Allan Wilson Centre for Molecular Ecology and Evolution, Massey University, Palmerston North, New Zealand.
Syst Biol. 2009 Feb;58(1):100-13. doi: 10.1093/sysbio/syp013. Epub 2009 May 25.
Several methods have recently been developed that allow the reconstruction of species trees from gene trees, an important achievement in our ongoing quest to obtain reliable species phylogenies. However, considerably less attention has been given to evaluating the accuracy of species trees' estimates. Four methods for measuring branch support of species trees are tested in this study in a gene tree parsimony framework: 1) bootstrap lineages (BL) (sequences) within species, 2) bootstrap characters (BC) within genes (i.e., the standard nonparametric bootstrap), 3) bootstrap lineages and characters (BLC), and 4) posterior probability gene tree sampling (PPGTS) (where, for each resampled data set, gene trees are sampled according to their posterior probability). For each method, n species trees are reconstructed from n resampled data sets and the branch support consists in the percentage of the n species trees in which a branch is recovered. The 4 methods were tested for several species trees and for different sampling efforts (i.e., number of genes and individuals sampled) using coalescent simulations. PPGTS performed best overall with lowest Type I and II error rates, followed by BLC. The BL and BC methods had higher error rates. This suggests that in order to properly measure branch support in a species tree context, it is important to account for the uncertainty involved in reconstructing gene trees from DNA sequences as well as that involved in reconstructing the species tree from individual gene trees. With the parameters used in the simulations, sampling more individuals per species resulted in similar improvements in support values as when sampling more genes. Moreover, sampling more individuals per species appeared to be important for escaping the anomaly zone present when only 1 sequence was sampled. We also apply the 4 methods to obtain branch supports for the species phylogeny of diploid wild roses (Rosa) in North America.

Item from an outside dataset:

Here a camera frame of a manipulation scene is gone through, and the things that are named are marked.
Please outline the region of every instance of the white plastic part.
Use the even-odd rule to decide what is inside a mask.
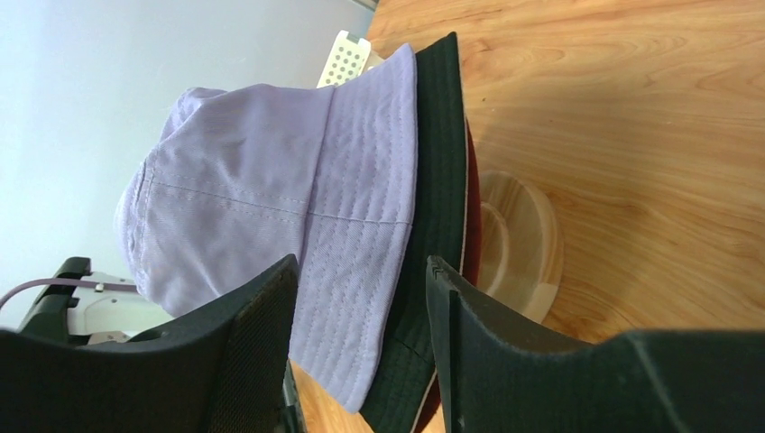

最近开发了几种方法,可以从基因树重建物种树,这是我们获得可靠物种系统发育的持续探索中的一项重要成就。然而,对于评估物种树估计的准确性,人们的关注要少得多。本研究在基因树简约框架中测试了四种测量物种树分支支持的方法:1)种内的引导线系(BL)(序列),2)基因内的引导字符(BC)(即标准非参数引导),3)引导线系和字符(BLC),4)后验概率基因树采样(PPGTS)(对于每个重采样数据集,根据其后验概率对基因树进行采样)。对于每种方法,从 n 个重采样数据集重建 n 个物种树,分支支持由恢复分支的 n 个物种树的百分比组成。对于几种物种树和不同的采样工作(即,采样的基因数量和个体数量),使用合并模拟测试了 4 种方法。PPGTS 的总体性能最佳,具有最低的 I 型和 II 型错误率,其次是 BLC。BL 和 BC 方法的错误率较高。这表明,为了在物种树上下文中正确测量分支支持,重要的是要考虑从 DNA 序列重建基因树以及从个体基因树重建物种树所涉及的不确定性。在模拟中使用的参数下,对每个物种采样更多的个体可以获得与对更多基因采样相似的支持值提高。此外,对每个物种采样更多的个体对于避免仅采样 1 个序列时出现的异常区非常重要。我们还应用这 4 种方法来获得北美二倍体野玫瑰(Rosa)物种系统发育的分支支持。